The client code is all in the public directory. One HTML file lays out a simple form and calls some JavaScript on loading. That JavaScript is all in client.js and that’s what we are going to look at now:

'use strict'
var socket = null;

function connect() {
  var serverUrl;
  var scheme = 'ws';
  var location = document.location;

  if (location.protocol === 'https:') {
    scheme += 's';
  }

  serverUrl = `${scheme}://${location.hostname}:${location.port}`;

There’s a global socket because we only need one to connect to the server. This gets initialised in our connect call, and it’s here that the code touches on the fact it’ll be running on Fly. It looks up the URL it has been served from, and the port, and if served from an https: URL uses secure WebSockets (wss:). If not, it’ll use ordinary WebSockets (ws:).

Fly’s default configuration is to serve up internal port 8080 on external port 80 unsecured and 443 with TLS. That TLS traffic is terminated at the network edge so from the application’s point of view, it’s all traffic on one port and no need to do anything special to handle TLS. Pow, less code to write and manage. All you have to do is make sure you don’t try to do anything special for these connections.

Once we have the URL, we open the WebSocket saying we want to work with a “json” protocol. With the socket opened, let’s wire it up to receive messages:

  socket.onmessage = event => {
    const msg = JSON.parse(event.data)
    $('#messages').append($('<li>').text(msg.name + ':' + msg.message))
    window.scrollTo(0, document.body.scrollHeight);
  }

This simply decodes the JSON into a message and pops it into our chat display.
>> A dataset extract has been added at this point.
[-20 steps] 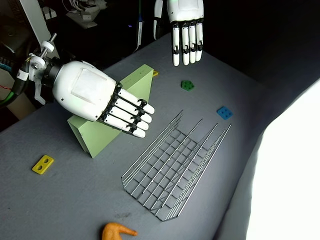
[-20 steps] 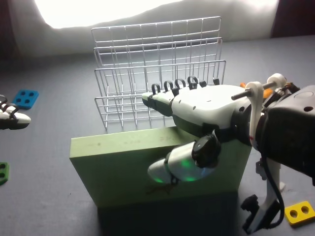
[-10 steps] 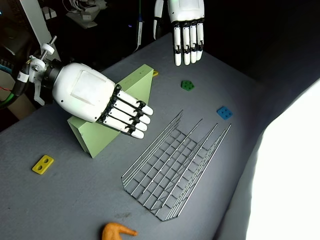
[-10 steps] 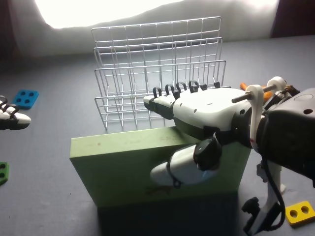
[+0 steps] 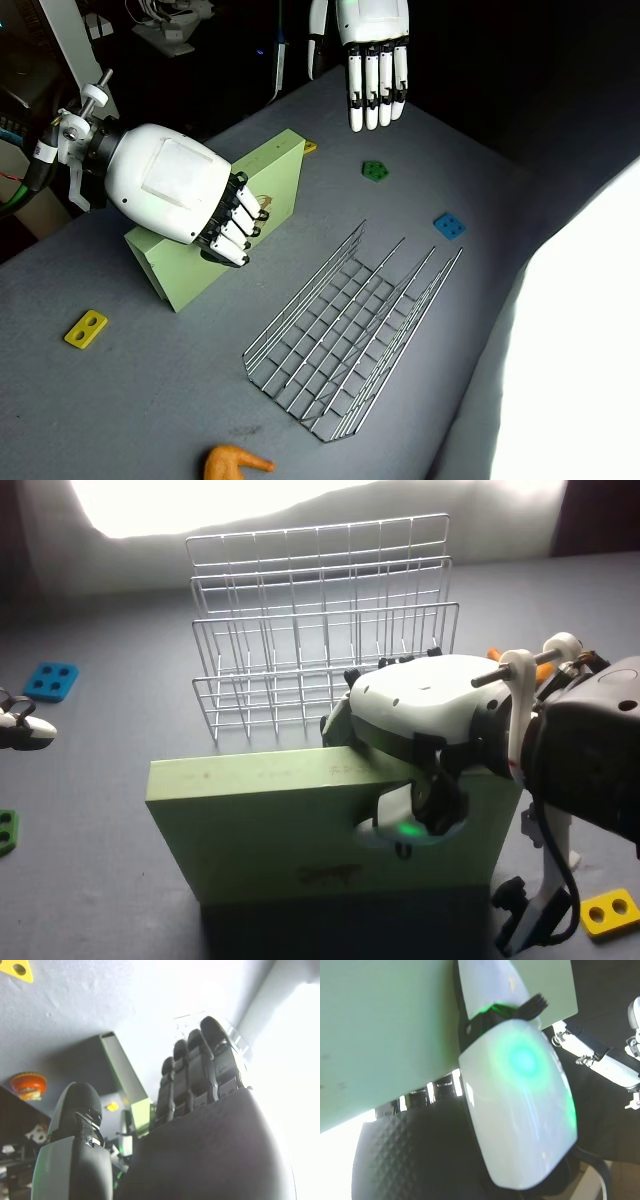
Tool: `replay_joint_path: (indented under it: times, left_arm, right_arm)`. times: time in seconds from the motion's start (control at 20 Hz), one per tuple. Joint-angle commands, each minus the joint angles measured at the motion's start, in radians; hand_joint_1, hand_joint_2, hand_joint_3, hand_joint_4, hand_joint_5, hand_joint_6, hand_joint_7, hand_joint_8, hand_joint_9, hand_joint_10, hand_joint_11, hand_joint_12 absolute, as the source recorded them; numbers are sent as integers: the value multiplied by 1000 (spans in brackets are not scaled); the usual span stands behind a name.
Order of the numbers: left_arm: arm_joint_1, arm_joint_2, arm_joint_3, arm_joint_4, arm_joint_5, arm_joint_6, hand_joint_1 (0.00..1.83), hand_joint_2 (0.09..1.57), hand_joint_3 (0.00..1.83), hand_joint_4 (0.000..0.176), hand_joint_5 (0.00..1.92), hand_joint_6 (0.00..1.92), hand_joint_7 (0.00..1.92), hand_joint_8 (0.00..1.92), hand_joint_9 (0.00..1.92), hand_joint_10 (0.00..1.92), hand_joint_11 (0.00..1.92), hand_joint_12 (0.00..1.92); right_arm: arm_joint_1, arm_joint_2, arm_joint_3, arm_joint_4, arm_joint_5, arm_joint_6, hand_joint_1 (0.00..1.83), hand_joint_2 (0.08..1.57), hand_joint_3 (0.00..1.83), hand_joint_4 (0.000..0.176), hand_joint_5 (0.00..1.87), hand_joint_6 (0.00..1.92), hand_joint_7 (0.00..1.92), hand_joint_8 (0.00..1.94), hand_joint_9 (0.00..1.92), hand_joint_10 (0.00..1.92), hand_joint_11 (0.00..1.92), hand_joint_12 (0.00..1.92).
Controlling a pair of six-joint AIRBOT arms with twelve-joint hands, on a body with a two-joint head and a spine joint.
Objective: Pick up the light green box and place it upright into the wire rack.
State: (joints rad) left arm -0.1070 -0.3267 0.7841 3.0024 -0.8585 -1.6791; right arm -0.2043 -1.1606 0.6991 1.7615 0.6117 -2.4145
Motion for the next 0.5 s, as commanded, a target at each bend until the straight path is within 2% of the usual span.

Most of the code is about doing the page manipulation. The last part of the connect process wires up the submit on a form where you type messages:

   $('form').submit(sendMessage);
}

The last part of this is that sendMessage function:

function sendMessage() {
  name = $('#n').val();
  if (name == '') {
    return;
  }
  $('#n').prop('disabled', true);
  $('#n').css('background', 'grey');
  $('#n').css('color', 'white');
  const msg = { type: 'message', name: name, message: $('#m').val() };
  socket.send(JSON.stringify(msg));
  $('#m').val('');
  return false;
}

Which is mostly CSS manipulation and reading the name and message fields, and who wants to spend time on that? The important part for the sockets side of things is these two lines:

  const msg = { type: 'message', name: name, message: $('#m').val() }
  socket.send(JSON.stringify(msg))

Where a message is composed as a JSON object and then that JSON object is turned into a string and sent. The message will return soon enough as our server broadcasts to every client, including the one that originated the message. That means there’s really no need to update our messages view when we send. Score one for lazy coding.

Ready to Fly

So what’s this walk through the code shown us? Obviously that it’s incredibly easy to deploy an app to Fly, but also that Fly takes care of TLS connections so there’s less code for you to make. That it’s simple to make an Express app that also services sockets. That you can quickly test locally both as a native app and as a docker image. And to go remote it takes just one command to move it all onto Fly’s global infrastructure. That WebSockets simply work on Fly is just part of what Fly brings to the developers’ table.